══ Record excerpts

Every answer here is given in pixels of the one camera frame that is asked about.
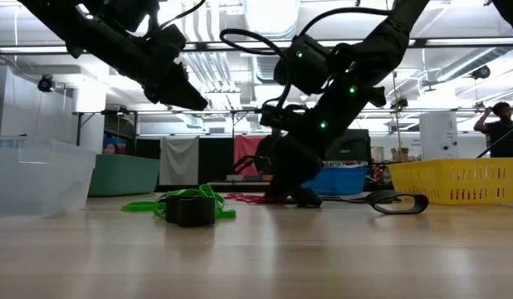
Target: cardboard box
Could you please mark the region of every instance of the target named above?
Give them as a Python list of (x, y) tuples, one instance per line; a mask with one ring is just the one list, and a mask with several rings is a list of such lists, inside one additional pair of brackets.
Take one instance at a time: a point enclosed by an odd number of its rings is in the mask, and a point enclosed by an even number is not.
[(400, 149), (391, 149), (391, 154), (393, 156), (393, 161), (395, 162), (408, 162), (409, 157), (409, 148), (400, 148)]

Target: ceiling
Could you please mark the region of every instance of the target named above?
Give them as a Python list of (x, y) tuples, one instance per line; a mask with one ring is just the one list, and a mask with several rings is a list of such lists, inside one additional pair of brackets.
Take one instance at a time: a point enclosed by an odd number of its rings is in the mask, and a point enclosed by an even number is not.
[[(170, 0), (162, 2), (161, 5), (165, 10), (173, 10), (172, 7), (180, 7), (181, 1), (191, 5), (192, 1), (186, 0)], [(276, 6), (278, 2), (271, 0), (247, 0), (259, 1), (261, 5)], [(0, 6), (0, 46), (32, 46), (32, 45), (52, 45), (62, 44), (62, 41), (48, 30), (41, 22), (39, 22), (26, 8), (22, 6), (15, 6), (14, 1), (0, 1), (6, 6)], [(209, 0), (213, 5), (219, 6), (219, 28), (246, 28), (244, 17), (244, 9), (242, 0)], [(296, 0), (284, 0), (290, 5), (294, 5)], [(337, 7), (353, 6), (355, 1), (332, 1), (332, 0), (300, 0), (299, 13), (297, 15), (296, 32), (298, 33), (301, 28), (309, 22), (313, 17)], [(491, 5), (483, 7), (483, 0), (452, 0), (452, 1), (436, 1), (432, 0), (427, 7), (425, 13), (421, 16), (416, 26), (413, 29), (412, 37), (437, 37), (437, 38), (453, 38), (453, 37), (513, 37), (513, 31), (506, 24), (495, 8)], [(385, 0), (363, 0), (362, 6), (376, 7), (384, 9), (386, 6)], [(210, 7), (202, 7), (201, 10), (194, 13), (193, 24), (194, 27), (199, 29), (199, 22), (201, 22), (199, 13), (208, 13), (210, 16)], [(275, 23), (273, 20), (280, 20), (285, 16), (285, 8), (276, 7), (275, 9), (265, 10), (266, 15), (262, 15), (263, 22), (267, 22), (270, 27)], [(331, 39), (331, 40), (351, 40), (362, 39), (369, 34), (376, 25), (382, 21), (382, 17), (362, 15), (362, 14), (348, 14), (337, 15), (328, 17), (312, 27), (309, 34), (318, 39)], [(183, 22), (177, 23), (181, 28)], [(209, 34), (215, 32), (209, 26)], [(190, 41), (196, 42), (198, 40), (206, 40), (203, 34), (189, 34)], [(242, 37), (235, 37), (237, 40), (242, 40)], [(487, 80), (474, 81), (469, 78), (457, 78), (446, 84), (435, 85), (433, 88), (440, 90), (449, 90), (448, 100), (446, 98), (439, 99), (439, 103), (434, 103), (435, 99), (432, 96), (425, 96), (423, 93), (427, 88), (418, 88), (420, 81), (426, 80), (426, 71), (435, 72), (454, 62), (461, 60), (469, 53), (474, 53), (475, 48), (428, 48), (428, 49), (409, 49), (404, 57), (401, 65), (396, 70), (396, 77), (393, 81), (393, 76), (389, 76), (383, 80), (380, 85), (386, 88), (388, 99), (391, 100), (395, 97), (392, 92), (395, 86), (405, 85), (406, 89), (401, 88), (398, 92), (400, 96), (406, 96), (410, 103), (416, 99), (423, 99), (417, 101), (417, 105), (425, 106), (424, 99), (430, 101), (427, 105), (432, 106), (468, 106), (474, 103), (477, 99), (485, 100), (512, 100), (513, 101), (513, 51), (508, 54), (500, 56), (487, 63), (491, 68), (491, 77)], [(238, 51), (226, 52), (227, 64), (230, 75), (236, 88), (240, 91), (239, 107), (254, 107), (261, 104), (264, 100), (268, 100), (273, 96), (278, 96), (281, 93), (279, 86), (261, 85), (259, 81), (255, 81), (254, 66), (257, 57), (248, 56), (247, 54)], [(12, 56), (4, 57), (6, 60), (11, 60)], [(115, 74), (110, 75), (107, 71), (107, 65), (91, 55), (81, 56), (79, 59), (74, 59), (68, 55), (51, 55), (51, 56), (18, 56), (17, 65), (25, 72), (32, 72), (37, 74), (39, 66), (80, 66), (80, 74), (63, 74), (59, 76), (62, 83), (76, 84), (77, 80), (81, 77), (88, 77), (97, 80), (109, 87), (107, 95), (108, 104), (127, 105), (134, 109), (151, 110), (153, 107), (142, 93), (139, 84), (118, 76)], [(198, 79), (196, 74), (190, 73), (190, 81), (198, 89), (203, 88), (203, 83)], [(502, 93), (509, 91), (508, 96), (503, 96)], [(205, 95), (211, 102), (221, 96)], [(238, 100), (234, 96), (231, 103)], [(302, 97), (302, 93), (294, 88), (288, 97), (290, 102), (305, 102), (313, 103), (316, 97)], [(154, 121), (162, 121), (162, 118), (152, 118)], [(250, 119), (250, 121), (257, 121), (257, 118)]]

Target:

════

Directions: The material is to be written out word for word, and the pictures are to be left out.

Answer box:
Every answer here is given in pixels of the one camera frame that is asked about.
Target: cardboard box
Could you please mark the region of every instance of the target named above?
Give them as a Python list of (x, y) tuples, one instance per line; a mask with one ring is just the one list, and a mask with several rings is a list of such lists, inside one additional pair of brackets.
Take one instance at a time: a point enclosed by an odd number of its rings is in the mask, and a point enclosed by an even number is not.
[(400, 149), (391, 149), (391, 154), (393, 156), (393, 161), (395, 162), (408, 162), (409, 157), (409, 148), (400, 148)]

Target: ceiling
Could you please mark the region of every instance of the target named above?
Give them as a Python list of (x, y) tuples, one instance per line; a mask with one ring is just the one list, and a mask with several rings is a list of such lists, inside one additional pair of brackets.
Take one instance at a time: a point enclosed by an odd number of its rings is in the mask, and a point enclosed by an even number is not.
[[(170, 0), (162, 2), (161, 5), (165, 10), (173, 10), (172, 7), (180, 7), (181, 1), (191, 5), (192, 1), (186, 0)], [(276, 6), (278, 2), (271, 0), (247, 0), (259, 1), (261, 5)], [(0, 6), (0, 46), (32, 46), (32, 45), (52, 45), (62, 44), (62, 41), (48, 30), (41, 22), (39, 22), (26, 8), (22, 6), (15, 6), (14, 1), (0, 1), (6, 6)], [(209, 0), (213, 5), (219, 6), (219, 28), (246, 28), (244, 17), (244, 9), (242, 0)], [(296, 0), (284, 0), (290, 5), (294, 5)], [(337, 7), (353, 6), (355, 1), (332, 1), (332, 0), (300, 0), (299, 13), (297, 15), (296, 32), (298, 33), (301, 28), (309, 22), (313, 17)], [(491, 5), (483, 7), (483, 0), (452, 0), (452, 1), (436, 1), (432, 0), (427, 7), (425, 13), (421, 16), (416, 26), (413, 29), (412, 37), (437, 37), (437, 38), (453, 38), (453, 37), (513, 37), (513, 31), (506, 24), (495, 8)], [(385, 0), (363, 0), (362, 6), (376, 7), (384, 9), (386, 6)], [(210, 7), (202, 7), (201, 10), (194, 13), (193, 24), (194, 27), (199, 29), (199, 22), (201, 22), (199, 13), (208, 13), (210, 16)], [(275, 23), (273, 20), (280, 20), (285, 16), (285, 8), (276, 7), (275, 9), (265, 10), (266, 15), (262, 15), (263, 22), (267, 22), (270, 27)], [(331, 39), (331, 40), (351, 40), (362, 39), (369, 34), (376, 25), (382, 21), (382, 17), (362, 15), (362, 14), (348, 14), (337, 15), (328, 17), (312, 27), (309, 34), (318, 39)], [(183, 22), (177, 23), (181, 28)], [(209, 34), (215, 32), (209, 26)], [(190, 41), (196, 42), (198, 40), (206, 40), (203, 34), (189, 34)], [(242, 37), (235, 37), (237, 40), (242, 40)], [(487, 80), (474, 81), (469, 78), (457, 78), (446, 84), (435, 85), (433, 88), (440, 90), (449, 90), (448, 100), (446, 98), (439, 99), (439, 103), (434, 103), (435, 99), (432, 96), (425, 96), (423, 93), (427, 88), (418, 88), (420, 81), (426, 80), (426, 71), (435, 72), (454, 62), (461, 60), (469, 53), (474, 53), (475, 48), (428, 48), (428, 49), (409, 49), (404, 57), (401, 65), (396, 70), (396, 77), (393, 81), (393, 76), (389, 76), (383, 80), (380, 85), (386, 88), (388, 99), (391, 100), (395, 97), (392, 92), (395, 86), (405, 85), (406, 89), (401, 88), (398, 92), (400, 96), (406, 96), (410, 103), (416, 99), (423, 99), (417, 101), (417, 105), (425, 106), (424, 99), (430, 101), (427, 105), (432, 106), (468, 106), (474, 103), (477, 99), (485, 100), (512, 100), (513, 101), (513, 51), (508, 54), (500, 56), (487, 63), (491, 68), (491, 77)], [(238, 51), (226, 52), (227, 64), (230, 75), (236, 88), (240, 91), (239, 107), (254, 107), (261, 104), (264, 100), (268, 100), (273, 96), (278, 96), (281, 93), (279, 86), (261, 85), (259, 81), (255, 81), (254, 66), (257, 57), (248, 56), (247, 54)], [(12, 56), (4, 57), (6, 60), (11, 60)], [(115, 74), (110, 75), (107, 71), (107, 65), (91, 55), (81, 56), (79, 59), (74, 59), (68, 55), (51, 55), (51, 56), (18, 56), (17, 65), (25, 72), (32, 72), (37, 74), (39, 66), (80, 66), (80, 74), (63, 74), (59, 76), (62, 83), (76, 84), (77, 80), (81, 77), (88, 77), (97, 80), (109, 87), (107, 95), (108, 104), (127, 105), (134, 109), (151, 110), (153, 107), (142, 93), (139, 84), (118, 76)], [(198, 79), (196, 74), (190, 73), (190, 81), (198, 89), (203, 88), (203, 83)], [(502, 93), (509, 91), (508, 96), (503, 96)], [(205, 95), (211, 102), (221, 96)], [(238, 100), (234, 96), (231, 103)], [(302, 97), (302, 93), (294, 88), (288, 97), (290, 102), (305, 102), (313, 103), (316, 97)], [(154, 121), (162, 121), (162, 118), (152, 118)], [(250, 119), (250, 121), (257, 121), (257, 118)]]

Target:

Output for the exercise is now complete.